- [PROBLEM TO SOLVE] Your task is to copy exactly the lines from the line containing "Assume fill-rule evenodd for every path." through the end of the listing below, with pictures left out.

- - - - -

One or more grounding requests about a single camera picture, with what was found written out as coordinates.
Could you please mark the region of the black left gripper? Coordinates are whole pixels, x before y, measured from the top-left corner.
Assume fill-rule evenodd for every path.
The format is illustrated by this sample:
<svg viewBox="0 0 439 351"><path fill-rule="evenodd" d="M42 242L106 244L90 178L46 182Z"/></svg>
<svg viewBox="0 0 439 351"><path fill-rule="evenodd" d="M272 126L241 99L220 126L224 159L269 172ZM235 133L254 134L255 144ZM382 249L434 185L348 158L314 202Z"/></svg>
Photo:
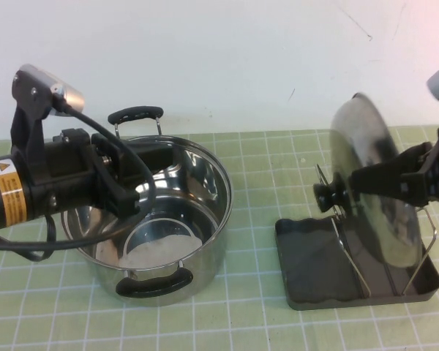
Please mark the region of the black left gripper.
<svg viewBox="0 0 439 351"><path fill-rule="evenodd" d="M152 173L174 165L172 145L130 141L126 145ZM126 151L101 134L66 129L45 143L36 135L26 146L28 218L56 214L81 206L111 212L119 219L138 213L138 193L124 186Z"/></svg>

- - - - -

- [OUTPUT FOR THIS EXERCISE]
Assume fill-rule evenodd for every path.
The format is illustrated by this sample:
<svg viewBox="0 0 439 351"><path fill-rule="evenodd" d="M42 242L106 244L90 178L46 182Z"/></svg>
<svg viewBox="0 0 439 351"><path fill-rule="evenodd" d="M272 126L241 99L220 126L224 159L269 172ZM235 133L254 134L255 144ZM382 249L434 185L348 158L314 202Z"/></svg>
Photo:
Please mark the region of the black left gripper.
<svg viewBox="0 0 439 351"><path fill-rule="evenodd" d="M152 173L174 165L172 145L130 141L126 145ZM126 151L101 134L66 129L45 143L36 135L26 146L28 218L56 214L81 206L111 212L119 219L138 213L138 193L124 186Z"/></svg>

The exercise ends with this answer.